Everything in the listing below from the line containing "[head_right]" through the line containing "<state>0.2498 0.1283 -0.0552" must be repeated exactly; the remaining lines are not wanted.

+++ MATERIAL PROVIDED

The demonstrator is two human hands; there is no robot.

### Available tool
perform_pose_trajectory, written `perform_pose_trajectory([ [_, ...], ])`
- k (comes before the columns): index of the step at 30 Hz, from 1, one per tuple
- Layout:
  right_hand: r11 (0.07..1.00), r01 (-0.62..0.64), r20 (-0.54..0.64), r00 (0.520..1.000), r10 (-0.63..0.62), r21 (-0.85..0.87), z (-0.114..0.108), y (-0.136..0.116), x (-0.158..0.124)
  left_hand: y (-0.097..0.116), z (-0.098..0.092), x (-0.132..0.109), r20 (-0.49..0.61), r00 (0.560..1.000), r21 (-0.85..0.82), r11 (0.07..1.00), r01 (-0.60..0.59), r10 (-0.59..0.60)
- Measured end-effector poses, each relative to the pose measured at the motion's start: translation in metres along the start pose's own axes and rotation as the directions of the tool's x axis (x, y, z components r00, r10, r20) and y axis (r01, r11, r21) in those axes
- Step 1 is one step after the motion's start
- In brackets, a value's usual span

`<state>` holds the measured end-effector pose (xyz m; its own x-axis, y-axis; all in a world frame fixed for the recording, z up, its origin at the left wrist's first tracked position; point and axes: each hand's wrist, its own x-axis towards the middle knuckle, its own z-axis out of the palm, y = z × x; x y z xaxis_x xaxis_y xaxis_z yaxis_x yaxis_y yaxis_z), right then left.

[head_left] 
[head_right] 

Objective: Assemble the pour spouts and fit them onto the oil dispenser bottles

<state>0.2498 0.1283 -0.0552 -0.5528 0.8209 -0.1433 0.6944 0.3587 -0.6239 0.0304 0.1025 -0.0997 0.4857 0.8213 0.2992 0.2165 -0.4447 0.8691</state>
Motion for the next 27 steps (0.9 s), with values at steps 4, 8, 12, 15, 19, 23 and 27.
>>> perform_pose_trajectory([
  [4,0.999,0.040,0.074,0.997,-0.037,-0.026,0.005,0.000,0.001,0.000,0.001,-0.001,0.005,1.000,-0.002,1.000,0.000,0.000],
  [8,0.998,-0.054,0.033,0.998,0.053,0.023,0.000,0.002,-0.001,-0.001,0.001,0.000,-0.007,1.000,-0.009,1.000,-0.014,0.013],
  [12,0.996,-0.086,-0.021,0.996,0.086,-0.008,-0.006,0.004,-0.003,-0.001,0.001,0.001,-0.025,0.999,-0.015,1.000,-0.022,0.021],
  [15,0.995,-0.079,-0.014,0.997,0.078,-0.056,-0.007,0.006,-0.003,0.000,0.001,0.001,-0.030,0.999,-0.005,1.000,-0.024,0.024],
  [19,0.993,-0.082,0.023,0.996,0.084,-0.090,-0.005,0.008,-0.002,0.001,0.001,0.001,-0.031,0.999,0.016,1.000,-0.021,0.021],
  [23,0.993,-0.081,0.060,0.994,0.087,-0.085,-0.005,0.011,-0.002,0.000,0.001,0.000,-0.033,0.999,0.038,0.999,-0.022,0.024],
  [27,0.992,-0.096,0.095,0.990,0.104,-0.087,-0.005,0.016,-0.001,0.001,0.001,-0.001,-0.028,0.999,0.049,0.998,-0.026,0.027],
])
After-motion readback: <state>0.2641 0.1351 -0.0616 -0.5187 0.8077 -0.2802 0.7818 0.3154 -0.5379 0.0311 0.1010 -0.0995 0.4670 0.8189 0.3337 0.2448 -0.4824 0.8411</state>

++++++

* [SOLUTION TO THIS EXERCISE]:
[head_right] 

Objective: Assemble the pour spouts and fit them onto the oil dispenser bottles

<state>0.2498 0.1283 -0.0552 -0.5528 0.8209 -0.1433 0.6944 0.3587 -0.6239 0.0304 0.1025 -0.0997 0.4857 0.8213 0.2992 0.2165 -0.4447 0.8691</state>

The output is complete as it stands.